Sources of health financing and health outcomes: a panel data analysis. Health Economics [PubMed] [RePEc] Published 15th August 2018

There is a growing body of research looking at the impact that health (care) spending has on health outcomes. Usually, these studies don’t explicitly look at who is doing the spending. In this study, the author distinguishes between public and private spending and attempts to identify which type of spending (if either) results in greater health improvements.

The author uses data from the World Bank’s World Development Indicators for 1995-2014. Life expectancy at birth is adopted as the primary health outcome and the key expenditure variables are health expenditure as a share of GDP and private health expenditure as a share of total health expenditure. Controlling for a variety of other variables, including some determinants of health such as income and access to an improved water source, a triple difference analysis is described. The triple difference estimator corresponds to the difference in health outcomes arising from i) differences in the private expenditure level, given ii) differences in total expenditure, over iii) time.
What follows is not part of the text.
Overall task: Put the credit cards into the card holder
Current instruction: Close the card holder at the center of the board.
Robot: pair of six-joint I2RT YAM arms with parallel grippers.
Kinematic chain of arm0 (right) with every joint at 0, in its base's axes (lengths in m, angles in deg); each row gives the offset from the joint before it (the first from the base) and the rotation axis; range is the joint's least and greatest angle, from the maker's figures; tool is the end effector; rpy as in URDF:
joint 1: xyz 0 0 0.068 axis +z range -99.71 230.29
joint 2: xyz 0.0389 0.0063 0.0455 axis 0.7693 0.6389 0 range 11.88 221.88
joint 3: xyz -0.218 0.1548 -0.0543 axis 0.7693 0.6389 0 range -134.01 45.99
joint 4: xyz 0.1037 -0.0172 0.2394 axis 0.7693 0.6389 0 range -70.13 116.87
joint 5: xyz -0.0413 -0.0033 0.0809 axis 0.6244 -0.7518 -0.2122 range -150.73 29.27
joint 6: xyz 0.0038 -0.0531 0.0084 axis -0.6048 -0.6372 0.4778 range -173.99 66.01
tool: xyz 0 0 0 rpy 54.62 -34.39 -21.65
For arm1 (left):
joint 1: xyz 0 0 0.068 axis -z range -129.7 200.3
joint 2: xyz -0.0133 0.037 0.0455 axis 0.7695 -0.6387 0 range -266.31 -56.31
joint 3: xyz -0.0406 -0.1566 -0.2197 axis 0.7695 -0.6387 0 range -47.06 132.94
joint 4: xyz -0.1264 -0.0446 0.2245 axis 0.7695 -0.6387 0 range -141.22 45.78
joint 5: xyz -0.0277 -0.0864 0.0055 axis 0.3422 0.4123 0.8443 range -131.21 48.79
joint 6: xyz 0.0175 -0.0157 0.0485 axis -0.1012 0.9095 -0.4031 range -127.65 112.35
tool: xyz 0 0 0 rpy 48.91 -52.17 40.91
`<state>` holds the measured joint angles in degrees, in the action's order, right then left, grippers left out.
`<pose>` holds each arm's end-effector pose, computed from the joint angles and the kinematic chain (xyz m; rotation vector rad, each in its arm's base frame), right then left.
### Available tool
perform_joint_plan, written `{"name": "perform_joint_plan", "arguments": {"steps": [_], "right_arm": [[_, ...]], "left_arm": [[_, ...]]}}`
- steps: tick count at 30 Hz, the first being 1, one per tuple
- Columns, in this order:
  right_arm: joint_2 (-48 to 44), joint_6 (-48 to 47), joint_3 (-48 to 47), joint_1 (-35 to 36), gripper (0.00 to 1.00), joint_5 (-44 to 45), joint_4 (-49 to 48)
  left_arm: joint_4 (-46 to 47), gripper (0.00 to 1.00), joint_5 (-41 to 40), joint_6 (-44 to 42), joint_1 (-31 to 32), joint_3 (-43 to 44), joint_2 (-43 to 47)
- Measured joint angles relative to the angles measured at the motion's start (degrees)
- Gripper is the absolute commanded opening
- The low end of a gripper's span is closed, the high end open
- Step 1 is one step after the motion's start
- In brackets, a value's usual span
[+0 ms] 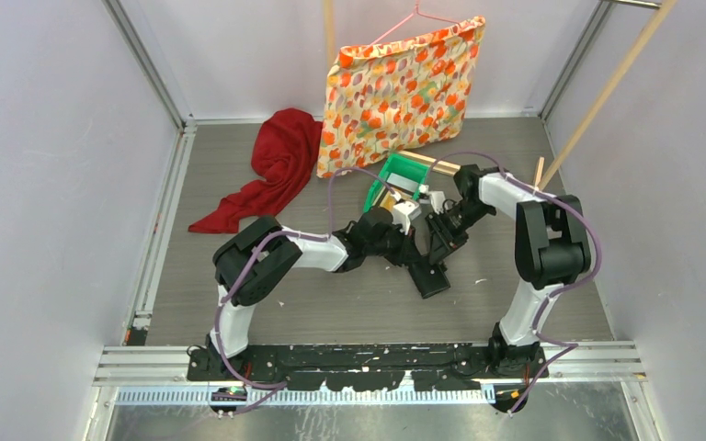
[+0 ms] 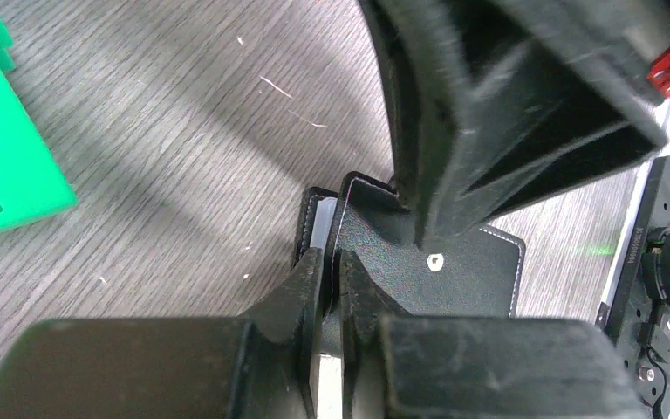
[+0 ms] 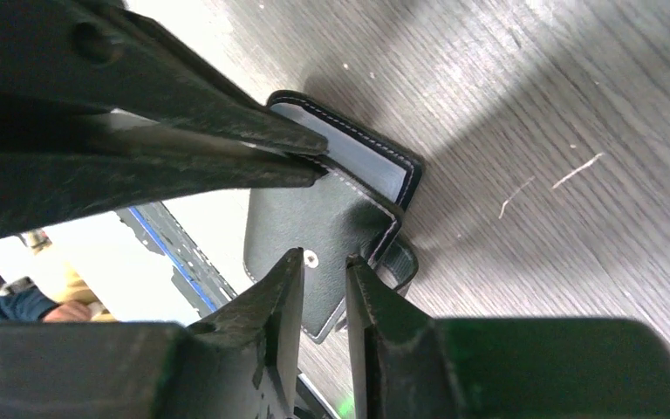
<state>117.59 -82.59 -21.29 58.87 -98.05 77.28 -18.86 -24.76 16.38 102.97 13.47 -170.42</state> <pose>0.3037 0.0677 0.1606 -0.8945 2.8193 1.0097 0.2448 -0.3376 0.1418 0.7382 2.1126 -1.0805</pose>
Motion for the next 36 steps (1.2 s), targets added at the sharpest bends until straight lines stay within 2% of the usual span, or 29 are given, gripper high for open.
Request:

The key finding from the study is that, on average, private expenditure is more effective in increasing life expectancy at birth than public expenditure. The author also looks at government effectiveness, which proves crucial. The finding in favour of private expenditure entirely disappears when only countries with effective government are considered. There is some evidence that public expenditure is more effective in these countries, and this is something that future research should investigate further. For countries with ineffective governments, the implication is that policy should be directed towards increasing overall health care expenditure by increasing private expenditure.